(Work item):
Word for word, copy every line of the data.

*** Opening of Available data ***

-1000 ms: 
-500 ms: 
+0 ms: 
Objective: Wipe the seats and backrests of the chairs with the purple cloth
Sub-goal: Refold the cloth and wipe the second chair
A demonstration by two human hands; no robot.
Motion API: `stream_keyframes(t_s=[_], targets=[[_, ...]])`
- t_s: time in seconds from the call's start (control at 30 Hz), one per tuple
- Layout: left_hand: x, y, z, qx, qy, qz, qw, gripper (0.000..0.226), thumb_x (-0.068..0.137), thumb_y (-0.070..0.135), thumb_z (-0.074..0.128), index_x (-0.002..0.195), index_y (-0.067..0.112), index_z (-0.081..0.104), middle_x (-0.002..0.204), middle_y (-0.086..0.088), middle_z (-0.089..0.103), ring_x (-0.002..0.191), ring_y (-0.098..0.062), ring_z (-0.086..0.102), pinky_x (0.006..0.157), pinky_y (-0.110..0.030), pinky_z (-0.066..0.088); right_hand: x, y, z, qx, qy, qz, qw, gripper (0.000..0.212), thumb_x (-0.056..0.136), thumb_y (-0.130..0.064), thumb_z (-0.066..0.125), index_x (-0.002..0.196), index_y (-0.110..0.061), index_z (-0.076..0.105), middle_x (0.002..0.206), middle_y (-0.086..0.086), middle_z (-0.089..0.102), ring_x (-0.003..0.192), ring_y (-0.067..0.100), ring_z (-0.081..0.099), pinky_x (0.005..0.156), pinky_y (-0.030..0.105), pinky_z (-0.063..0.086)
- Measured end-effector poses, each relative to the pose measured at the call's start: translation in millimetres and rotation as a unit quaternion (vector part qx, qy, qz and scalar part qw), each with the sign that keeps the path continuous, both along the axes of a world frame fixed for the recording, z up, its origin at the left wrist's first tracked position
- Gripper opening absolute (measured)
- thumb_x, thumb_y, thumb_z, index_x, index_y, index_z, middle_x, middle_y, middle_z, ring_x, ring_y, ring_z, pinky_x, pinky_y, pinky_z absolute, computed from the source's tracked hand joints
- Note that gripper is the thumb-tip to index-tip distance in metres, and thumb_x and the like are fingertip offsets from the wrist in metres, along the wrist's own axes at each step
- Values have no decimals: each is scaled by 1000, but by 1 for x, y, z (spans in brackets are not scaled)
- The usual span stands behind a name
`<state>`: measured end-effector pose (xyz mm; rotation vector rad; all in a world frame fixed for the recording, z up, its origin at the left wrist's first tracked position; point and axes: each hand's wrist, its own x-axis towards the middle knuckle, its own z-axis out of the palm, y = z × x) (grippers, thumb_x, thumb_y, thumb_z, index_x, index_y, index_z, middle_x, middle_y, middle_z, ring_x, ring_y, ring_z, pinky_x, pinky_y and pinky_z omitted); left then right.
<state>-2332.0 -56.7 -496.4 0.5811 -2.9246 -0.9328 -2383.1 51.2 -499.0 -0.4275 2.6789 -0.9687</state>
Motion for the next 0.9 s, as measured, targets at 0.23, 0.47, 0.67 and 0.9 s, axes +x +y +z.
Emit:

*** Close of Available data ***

(Solution):
-1000 ms: 
-500 ms: 
+0 ms: 
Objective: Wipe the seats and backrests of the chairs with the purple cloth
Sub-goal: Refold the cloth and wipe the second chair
A demonstration by two human hands; no robot.
Motion API: `stream_keyframes(t_s=[_], targets=[[_, ...]])`
- t_s: time in seconds from the call's start (control at 30 Hz), one per tuple
- Layout: left_hand: x, y, z, qx, qy, qz, qw, gripper (0.000..0.226), thumb_x (-0.068..0.137), thumb_y (-0.070..0.135), thumb_z (-0.074..0.128), index_x (-0.002..0.195), index_y (-0.067..0.112), index_z (-0.081..0.104), middle_x (-0.002..0.204), middle_y (-0.086..0.088), middle_z (-0.089..0.103), ring_x (-0.002..0.191), ring_y (-0.098..0.062), ring_z (-0.086..0.102), pinky_x (0.006..0.157), pinky_y (-0.110..0.030), pinky_z (-0.066..0.088); right_hand: x, y, z, qx, qy, qz, qw, gripper (0.000..0.212), thumb_x (-0.056..0.136), thumb_y (-0.130..0.064), thumb_z (-0.066..0.125), index_x (-0.002..0.196), index_y (-0.110..0.061), index_z (-0.076..0.105), middle_x (0.002..0.206), middle_y (-0.086..0.086), middle_z (-0.089..0.102), ring_x (-0.003..0.192), ring_y (-0.067..0.100), ring_z (-0.081..0.099), pinky_x (0.005..0.156), pinky_y (-0.030..0.105), pinky_z (-0.063..0.086)
- Measured end-effector poses, each relative to the pose measured at the call's start: translation in millimetres and rotation as a unit quaternion (vector part qx, qy, qz and scalar part qw), each with the sign that keeps the path continuous, both along the axes of a world frame fixed for the recording, z up, its origin at the left wrist's first tracked position
- Gripper opening absolute (measured)
- thumb_x, thumb_y, thumb_z, index_x, index_y, index_z, middle_x, middle_y, middle_z, ring_x, ring_y, ring_z, pinky_x, pinky_y, pinky_z absolute, computed from the source's tracked hand joints
- Note that gripper is the thumb-tip to index-tip distance in metres, and thumb_x and the like are fingertip offsets from the wrist in metres, along the wrist's own axes at each step
- Values have no decimals: each is scaled by 1000, but by 1 for x, y, z (spans in brackets are not scaled)
- The usual span stands behind a name
`<state>`: measured end-effector pose (xyz mm; rotation vector rad; all in a world frame fixed for the recording, z up, its origin at the left wrist's first tracked position; point and axes: each hand's wrist, its own x-axis towards the middle knuckle, its own z-axis out of the palm, y = z × x) (grippers, thumb_x, thumb_y, thumb_z, index_x, index_y, index_z, middle_x, middle_y, middle_z, ring_x, ring_y, ring_z, pinky_x, pinky_y and pinky_z omitted); left then right.
<state>-2332.0 -56.7 -496.4 0.5811 -2.9246 -0.9328 -2383.1 51.2 -499.0 -0.4275 2.6789 -0.9687</state>
Motion for the next 0.9 s, as measured, targets at 0.23, 0.47, 0.67 and 0.9 s, axes +x +y +z.
Emit:

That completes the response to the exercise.